(Extracted records)
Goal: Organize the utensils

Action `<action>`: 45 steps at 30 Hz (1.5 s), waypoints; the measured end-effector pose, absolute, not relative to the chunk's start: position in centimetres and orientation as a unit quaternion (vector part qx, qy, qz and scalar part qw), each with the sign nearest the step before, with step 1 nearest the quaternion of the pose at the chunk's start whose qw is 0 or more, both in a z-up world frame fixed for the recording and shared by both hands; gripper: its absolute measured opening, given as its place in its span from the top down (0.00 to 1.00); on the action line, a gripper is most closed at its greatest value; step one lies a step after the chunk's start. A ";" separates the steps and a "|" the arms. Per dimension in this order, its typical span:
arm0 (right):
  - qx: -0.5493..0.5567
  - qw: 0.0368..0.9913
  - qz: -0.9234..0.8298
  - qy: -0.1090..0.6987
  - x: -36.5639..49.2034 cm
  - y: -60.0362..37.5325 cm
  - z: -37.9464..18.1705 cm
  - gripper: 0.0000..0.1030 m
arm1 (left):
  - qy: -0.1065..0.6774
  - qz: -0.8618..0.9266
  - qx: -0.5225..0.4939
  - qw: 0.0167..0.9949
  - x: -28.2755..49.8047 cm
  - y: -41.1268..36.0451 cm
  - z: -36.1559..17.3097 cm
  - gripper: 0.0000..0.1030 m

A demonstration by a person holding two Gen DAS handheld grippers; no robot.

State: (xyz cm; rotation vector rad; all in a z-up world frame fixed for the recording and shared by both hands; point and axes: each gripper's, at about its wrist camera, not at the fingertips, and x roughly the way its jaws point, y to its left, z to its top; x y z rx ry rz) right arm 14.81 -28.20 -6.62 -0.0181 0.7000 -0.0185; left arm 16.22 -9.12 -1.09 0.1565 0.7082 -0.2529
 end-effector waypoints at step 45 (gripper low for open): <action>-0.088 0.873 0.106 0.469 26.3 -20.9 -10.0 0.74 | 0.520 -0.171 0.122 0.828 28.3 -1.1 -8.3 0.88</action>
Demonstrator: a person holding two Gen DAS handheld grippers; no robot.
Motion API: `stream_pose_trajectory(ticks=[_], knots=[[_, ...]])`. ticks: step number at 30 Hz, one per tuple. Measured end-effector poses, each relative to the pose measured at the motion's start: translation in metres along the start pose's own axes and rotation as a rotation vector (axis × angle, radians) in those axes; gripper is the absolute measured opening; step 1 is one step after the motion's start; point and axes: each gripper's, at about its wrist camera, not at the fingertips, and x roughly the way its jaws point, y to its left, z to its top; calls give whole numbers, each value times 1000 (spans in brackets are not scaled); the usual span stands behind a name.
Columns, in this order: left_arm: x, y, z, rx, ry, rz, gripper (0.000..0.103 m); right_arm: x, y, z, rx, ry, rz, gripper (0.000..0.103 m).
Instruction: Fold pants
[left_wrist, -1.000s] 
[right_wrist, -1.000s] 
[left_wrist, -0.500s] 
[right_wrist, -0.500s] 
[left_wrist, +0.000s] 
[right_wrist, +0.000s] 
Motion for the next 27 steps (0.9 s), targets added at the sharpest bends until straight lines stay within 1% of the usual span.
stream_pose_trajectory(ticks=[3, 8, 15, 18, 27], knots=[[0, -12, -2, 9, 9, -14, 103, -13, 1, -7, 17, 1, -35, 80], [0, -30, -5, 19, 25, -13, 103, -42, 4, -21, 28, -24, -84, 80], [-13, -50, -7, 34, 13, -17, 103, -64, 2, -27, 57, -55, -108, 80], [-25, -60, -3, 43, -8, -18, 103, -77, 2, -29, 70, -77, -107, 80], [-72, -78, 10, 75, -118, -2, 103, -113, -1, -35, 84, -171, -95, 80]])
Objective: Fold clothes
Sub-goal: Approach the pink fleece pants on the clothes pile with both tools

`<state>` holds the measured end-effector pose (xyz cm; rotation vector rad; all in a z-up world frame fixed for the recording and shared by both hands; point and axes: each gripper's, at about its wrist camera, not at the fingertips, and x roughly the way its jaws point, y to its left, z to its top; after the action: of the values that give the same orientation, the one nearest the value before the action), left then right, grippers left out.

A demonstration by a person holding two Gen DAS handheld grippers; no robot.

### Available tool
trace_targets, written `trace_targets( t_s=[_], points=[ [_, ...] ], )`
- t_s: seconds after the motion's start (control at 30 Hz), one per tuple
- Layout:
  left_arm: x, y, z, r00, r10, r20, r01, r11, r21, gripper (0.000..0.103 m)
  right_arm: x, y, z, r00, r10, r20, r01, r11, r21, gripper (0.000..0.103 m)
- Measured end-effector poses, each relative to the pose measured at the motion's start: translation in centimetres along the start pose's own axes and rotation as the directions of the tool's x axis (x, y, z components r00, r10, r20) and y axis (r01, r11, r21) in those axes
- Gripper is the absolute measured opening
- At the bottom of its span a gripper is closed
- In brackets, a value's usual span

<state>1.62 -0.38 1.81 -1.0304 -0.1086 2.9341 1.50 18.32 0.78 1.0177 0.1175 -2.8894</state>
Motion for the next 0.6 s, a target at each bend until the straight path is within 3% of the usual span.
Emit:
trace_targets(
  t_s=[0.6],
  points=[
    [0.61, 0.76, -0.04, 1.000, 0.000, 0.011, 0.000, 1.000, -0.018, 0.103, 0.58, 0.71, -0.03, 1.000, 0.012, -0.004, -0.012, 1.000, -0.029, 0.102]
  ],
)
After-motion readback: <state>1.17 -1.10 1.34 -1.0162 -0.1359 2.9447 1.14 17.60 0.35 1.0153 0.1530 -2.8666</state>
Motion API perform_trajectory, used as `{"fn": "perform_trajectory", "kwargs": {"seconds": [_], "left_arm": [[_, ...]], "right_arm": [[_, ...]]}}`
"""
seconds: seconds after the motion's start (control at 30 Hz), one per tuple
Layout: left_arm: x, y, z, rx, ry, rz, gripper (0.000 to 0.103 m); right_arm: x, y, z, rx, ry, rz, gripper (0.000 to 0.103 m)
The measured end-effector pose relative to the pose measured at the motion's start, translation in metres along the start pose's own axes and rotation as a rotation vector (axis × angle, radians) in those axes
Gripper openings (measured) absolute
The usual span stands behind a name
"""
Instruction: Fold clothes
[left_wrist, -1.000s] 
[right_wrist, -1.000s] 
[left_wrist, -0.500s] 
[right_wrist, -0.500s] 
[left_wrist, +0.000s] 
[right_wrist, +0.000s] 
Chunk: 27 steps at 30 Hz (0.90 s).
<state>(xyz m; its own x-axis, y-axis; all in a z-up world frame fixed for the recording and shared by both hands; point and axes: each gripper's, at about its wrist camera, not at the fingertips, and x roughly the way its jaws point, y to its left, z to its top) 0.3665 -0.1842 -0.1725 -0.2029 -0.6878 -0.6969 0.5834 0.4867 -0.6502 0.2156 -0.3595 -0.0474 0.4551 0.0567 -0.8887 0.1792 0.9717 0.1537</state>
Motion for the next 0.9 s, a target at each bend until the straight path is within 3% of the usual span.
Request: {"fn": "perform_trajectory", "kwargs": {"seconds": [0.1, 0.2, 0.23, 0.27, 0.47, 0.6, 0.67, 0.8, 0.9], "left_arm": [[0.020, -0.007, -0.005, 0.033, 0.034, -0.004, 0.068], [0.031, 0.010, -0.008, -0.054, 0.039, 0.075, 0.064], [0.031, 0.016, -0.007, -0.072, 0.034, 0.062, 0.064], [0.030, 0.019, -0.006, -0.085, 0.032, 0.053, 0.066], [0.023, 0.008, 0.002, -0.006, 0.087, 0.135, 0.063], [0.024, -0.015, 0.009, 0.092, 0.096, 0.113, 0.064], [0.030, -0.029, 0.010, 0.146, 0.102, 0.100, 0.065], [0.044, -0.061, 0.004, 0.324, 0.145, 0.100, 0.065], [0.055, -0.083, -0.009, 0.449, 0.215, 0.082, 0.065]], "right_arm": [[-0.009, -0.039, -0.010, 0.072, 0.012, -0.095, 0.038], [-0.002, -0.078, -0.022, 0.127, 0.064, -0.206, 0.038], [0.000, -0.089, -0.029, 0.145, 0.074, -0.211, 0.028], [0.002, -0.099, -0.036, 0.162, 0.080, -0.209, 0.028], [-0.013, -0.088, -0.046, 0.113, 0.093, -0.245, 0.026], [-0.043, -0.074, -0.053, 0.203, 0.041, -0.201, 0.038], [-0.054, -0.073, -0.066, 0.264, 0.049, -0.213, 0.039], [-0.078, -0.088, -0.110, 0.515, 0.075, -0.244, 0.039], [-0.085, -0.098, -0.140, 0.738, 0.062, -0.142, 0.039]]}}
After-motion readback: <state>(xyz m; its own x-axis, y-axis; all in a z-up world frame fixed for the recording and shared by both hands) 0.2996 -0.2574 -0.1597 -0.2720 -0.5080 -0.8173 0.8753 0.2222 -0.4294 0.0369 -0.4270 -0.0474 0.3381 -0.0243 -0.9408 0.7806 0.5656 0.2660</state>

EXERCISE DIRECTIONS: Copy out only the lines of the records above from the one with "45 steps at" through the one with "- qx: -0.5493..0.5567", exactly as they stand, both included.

TASK SOLUTION:
Action `<action>`: 45 steps at 30 Hz (1.5 s), waypoints; the measured end-effector pose, absolute, not relative to the chunk's start: position in centimetres and orientation as a unit quaternion (vector part qx, qy, qz and scalar part qw), each with the sign nearest the step before, with step 1 nearest the quaternion of the pose at the chunk's start whose qw is 0 or more, both in a z-up world frame fixed for the recording and shared by both hands; gripper: its absolute measured opening, given as its place in its span from the top down (0.00 to 1.00); on the action line, a gripper is most closed at its greatest value; step one lies a step after the chunk's start. A ";" separates the steps and a "|" the arms. Per dimension in this order, its typical span:
arm0 (right):
  - qx: -0.5493..0.5567

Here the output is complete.